**WHAT IS NEEDED**
Scan the entries and copy each line where the word "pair" is present.

(DATA TO USE)

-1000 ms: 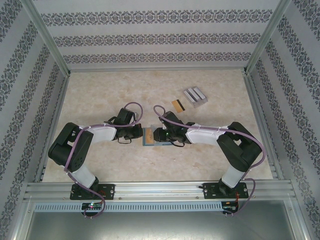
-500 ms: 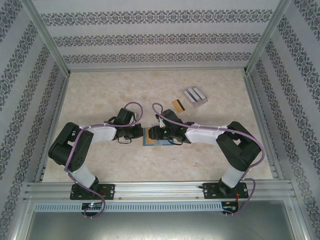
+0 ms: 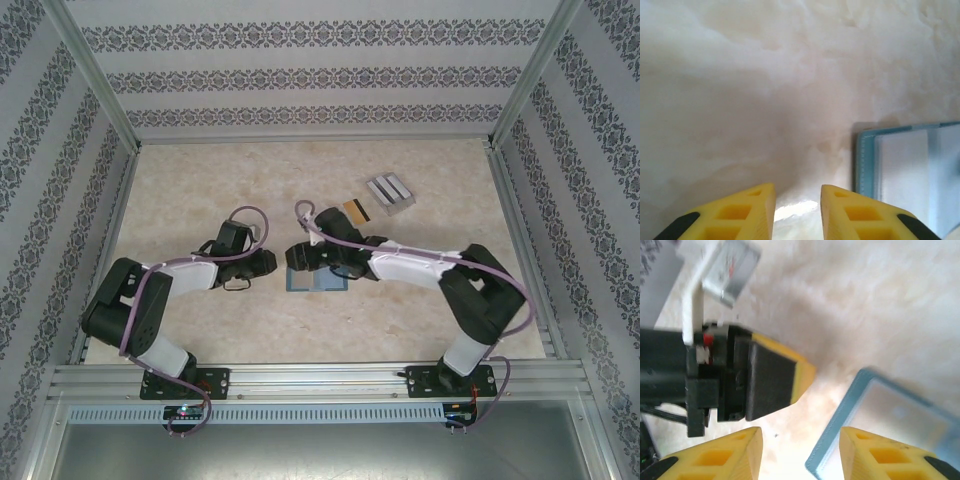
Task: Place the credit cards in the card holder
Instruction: Flip over the card slot in the card holder, then pick up the credit card from the storage box.
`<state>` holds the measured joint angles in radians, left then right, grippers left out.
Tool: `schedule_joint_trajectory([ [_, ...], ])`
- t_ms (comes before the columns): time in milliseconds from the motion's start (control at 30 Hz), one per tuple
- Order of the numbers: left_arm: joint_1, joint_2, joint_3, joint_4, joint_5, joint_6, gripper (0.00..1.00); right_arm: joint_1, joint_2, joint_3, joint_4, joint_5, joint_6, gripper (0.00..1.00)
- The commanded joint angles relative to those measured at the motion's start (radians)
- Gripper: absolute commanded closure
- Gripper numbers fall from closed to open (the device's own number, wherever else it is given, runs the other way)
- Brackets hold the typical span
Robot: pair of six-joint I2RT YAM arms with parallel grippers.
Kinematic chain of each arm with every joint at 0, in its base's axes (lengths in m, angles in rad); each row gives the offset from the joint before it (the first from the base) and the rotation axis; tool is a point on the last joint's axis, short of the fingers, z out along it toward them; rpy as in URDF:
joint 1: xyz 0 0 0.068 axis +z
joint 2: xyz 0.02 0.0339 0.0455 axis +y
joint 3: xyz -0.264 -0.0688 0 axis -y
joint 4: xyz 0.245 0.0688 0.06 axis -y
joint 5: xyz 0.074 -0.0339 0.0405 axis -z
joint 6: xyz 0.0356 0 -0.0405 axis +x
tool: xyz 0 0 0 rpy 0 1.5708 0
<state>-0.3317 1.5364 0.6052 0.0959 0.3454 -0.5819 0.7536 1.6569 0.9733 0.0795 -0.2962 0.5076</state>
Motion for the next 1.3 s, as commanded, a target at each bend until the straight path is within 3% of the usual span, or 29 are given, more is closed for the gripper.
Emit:
schedule_joint_trajectory([
  [0,0.01,-0.063,-0.026,-0.013,-0.103,-0.009,0.67,-0.065,-0.1,0.016,-0.077,0.112,-0.11,0.55],
  [233,0.006,-0.167,-0.077,0.055,-0.11,0.039,0.48,-0.284,-0.128,0.118,-0.281,0.25,-0.266,0.54],
  [333,0.0,-0.223,-0.105,0.079,-0.137,0.07,0.38,-0.335,-0.079,0.197,-0.358,0.385,-0.348,0.52],
  [400,-0.007,-0.256,-0.119,0.087,-0.159,0.093,0.33,-0.369,-0.034,0.246,-0.378,0.438,-0.409,0.47],
  [500,-0.009,-0.3,-0.146,0.109,-0.188,0.111,0.29,-0.42,0.062,0.348,-0.424,0.413,-0.513,0.35],
  [600,-0.011,-0.318,-0.161,0.132,-0.187,0.117,0.27,-0.447,0.166,0.462,-0.498,0.375,-0.598,0.29],
  [833,-0.013,-0.33,-0.181,0.163,-0.201,0.139,0.25,-0.459,0.336,0.657,-0.641,0.392,-0.726,0.26],
  [933,-0.012,-0.332,-0.178,0.149,-0.213,0.151,0.24,-0.468,0.389,0.717,-0.689,0.484,-0.755,0.26],
  [1033,-0.013,-0.32,-0.17,0.145,-0.22,0.157,0.23,-0.471,0.414,0.731,-0.693,0.575,-0.78,0.28],
  [1267,-0.013,-0.312,-0.167,0.148,-0.209,0.157,0.23,-0.482,0.411,0.703,-0.666,0.61,-0.782,0.34],
])
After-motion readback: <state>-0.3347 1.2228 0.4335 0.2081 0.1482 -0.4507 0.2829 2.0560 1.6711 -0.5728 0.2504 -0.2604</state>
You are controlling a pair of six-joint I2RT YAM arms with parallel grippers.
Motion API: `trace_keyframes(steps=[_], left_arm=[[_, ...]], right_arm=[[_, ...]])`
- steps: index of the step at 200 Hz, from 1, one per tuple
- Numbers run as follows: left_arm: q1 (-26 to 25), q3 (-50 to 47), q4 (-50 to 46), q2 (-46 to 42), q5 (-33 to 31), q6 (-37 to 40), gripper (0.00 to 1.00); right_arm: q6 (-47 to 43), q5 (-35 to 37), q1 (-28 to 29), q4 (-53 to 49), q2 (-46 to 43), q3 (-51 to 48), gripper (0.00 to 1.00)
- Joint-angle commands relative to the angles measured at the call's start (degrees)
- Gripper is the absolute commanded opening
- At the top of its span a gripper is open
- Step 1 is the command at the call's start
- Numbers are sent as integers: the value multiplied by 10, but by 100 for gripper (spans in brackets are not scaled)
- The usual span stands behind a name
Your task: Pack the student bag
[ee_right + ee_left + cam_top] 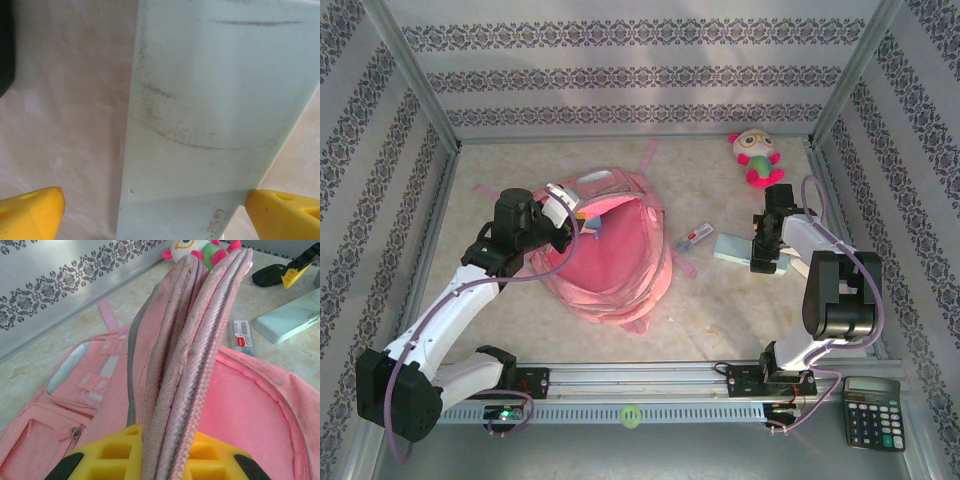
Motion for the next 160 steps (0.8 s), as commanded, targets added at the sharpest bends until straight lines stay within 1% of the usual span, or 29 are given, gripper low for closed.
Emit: trace_keyframes(steps=[1,32,54,72,132,160], left_arm=[[-2,18,54,-2,-6,-10,3],[-2,15,59,-5,-5,-14,3],[-2,15,61,-7,-3,-17,3],[-2,15,63,-8,0,-19,3],[-3,11,70,-12,-2,-21,3],[-2,10,60,-14,-8,-14,3]], right_arm=[[-5,-29,4,4,29,-25,98],[-13,-24,11,-14,-23,-46,98],[-22,-6,13,-29,-68,-53,98],[-26,0,11,-31,-87,-54,98],[-4,-23,23,-17,-42,-37,98],[8,-22,32,-4,-23,-29,98]])
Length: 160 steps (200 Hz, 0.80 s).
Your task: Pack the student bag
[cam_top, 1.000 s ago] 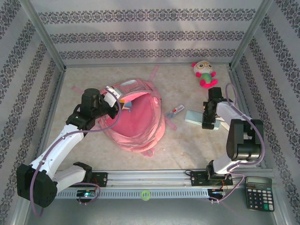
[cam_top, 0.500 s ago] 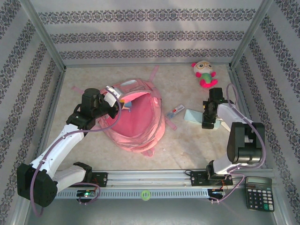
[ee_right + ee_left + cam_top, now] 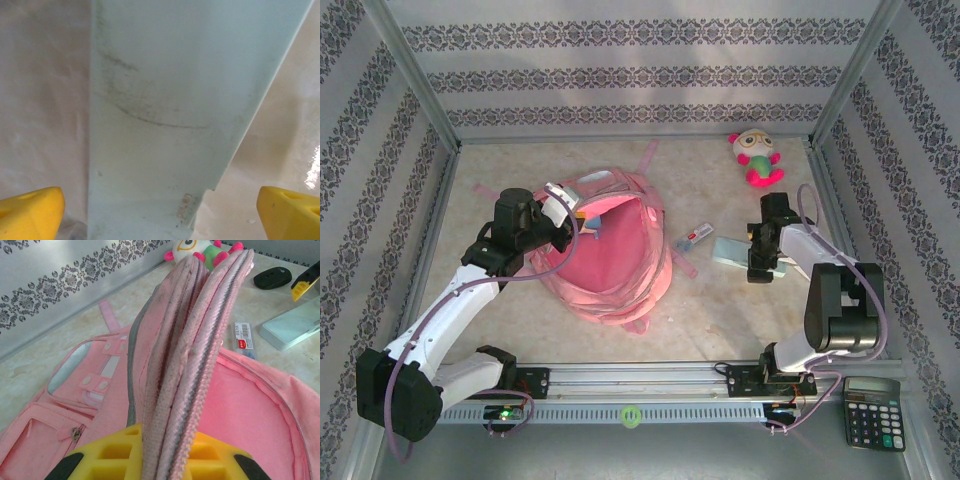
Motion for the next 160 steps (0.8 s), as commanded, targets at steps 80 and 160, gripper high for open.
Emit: trace_keyframes(steps=[80,160], left_arm=[[1,6,50,-18,-12,6,3],[4,7,53,-19,-7,5,3]], right_arm=[[18,-25,9,39,91,40,97],[-10,-25,19,40,62,30,59]])
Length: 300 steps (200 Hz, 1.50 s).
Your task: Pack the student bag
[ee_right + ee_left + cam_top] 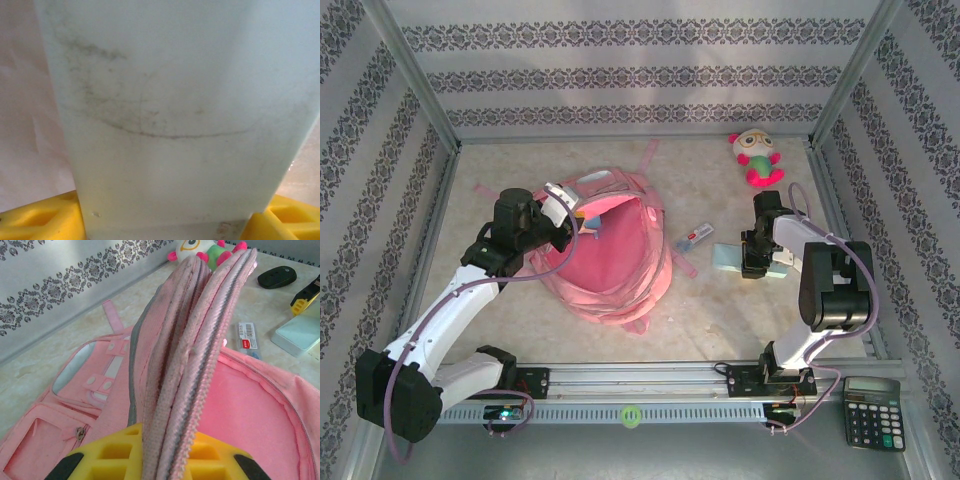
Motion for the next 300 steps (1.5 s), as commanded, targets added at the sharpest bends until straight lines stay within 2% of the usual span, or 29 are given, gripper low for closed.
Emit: trace_keyframes(steps=[1,38,64,103,122,134,155,172,190,204,228,271,300], left_arm=[[3,7,52,-16,2,1,3],[3,10,49,-26,4,-12,3],[4,11,49,-32,4,-27,3],[4,19,48,-33,9,-39,3],[4,24,47,-34,16,-46,3],[4,27,45,-36,17,-51,3],[4,30,42,-37,18,-59,3],[5,33,41,-39,24,-67,3],[4,34,41,-40,32,-76,3],[4,36,42,-42,37,-82,3],[4,41,42,-44,44,-89,3],[4,44,48,-47,61,-104,4],[5,43,55,-47,74,-112,3]], right_arm=[[-21,-1,14,57,-12,-7,59],[-109,45,70,60,-122,1,51],[-242,70,134,122,-209,-5,48],[-543,-9,215,217,-281,-3,45],[-640,-57,232,238,-302,-16,43],[-711,-115,238,254,-309,-23,39],[-873,-208,259,227,-314,-16,38],[-1024,-240,284,182,-314,-6,38],[-1168,-220,315,135,-306,10,37],[-1314,-186,350,86,-289,32,37],[-1461,-107,396,64,-248,63,41],[-1644,-38,461,61,-158,119,42],[-1693,0,480,61,-78,174,43]])
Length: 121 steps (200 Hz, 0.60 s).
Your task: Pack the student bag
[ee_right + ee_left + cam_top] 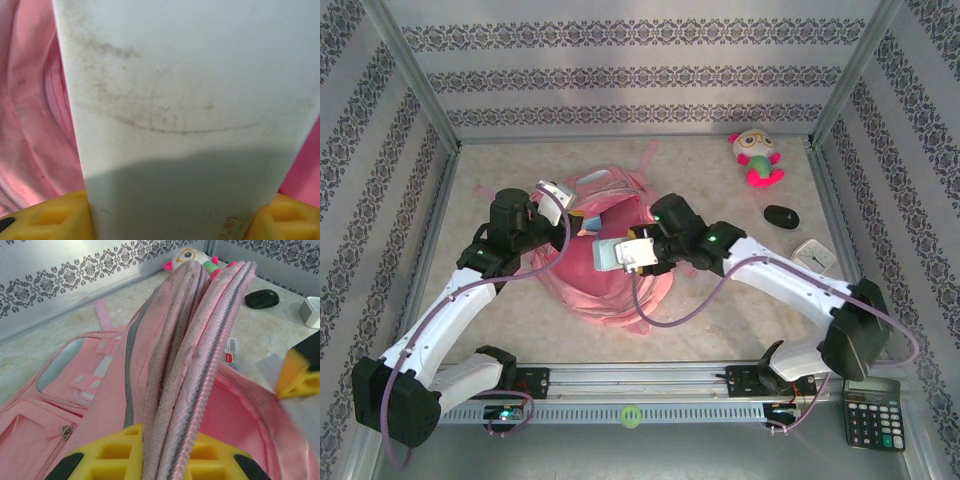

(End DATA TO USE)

**SOLUTION TO THIS TASK**
Robot: pair of six-joint I2RT YAM arms with parallel grippers.
You are controlling a pair of six-joint I2RT YAM arms with parallel grippers.

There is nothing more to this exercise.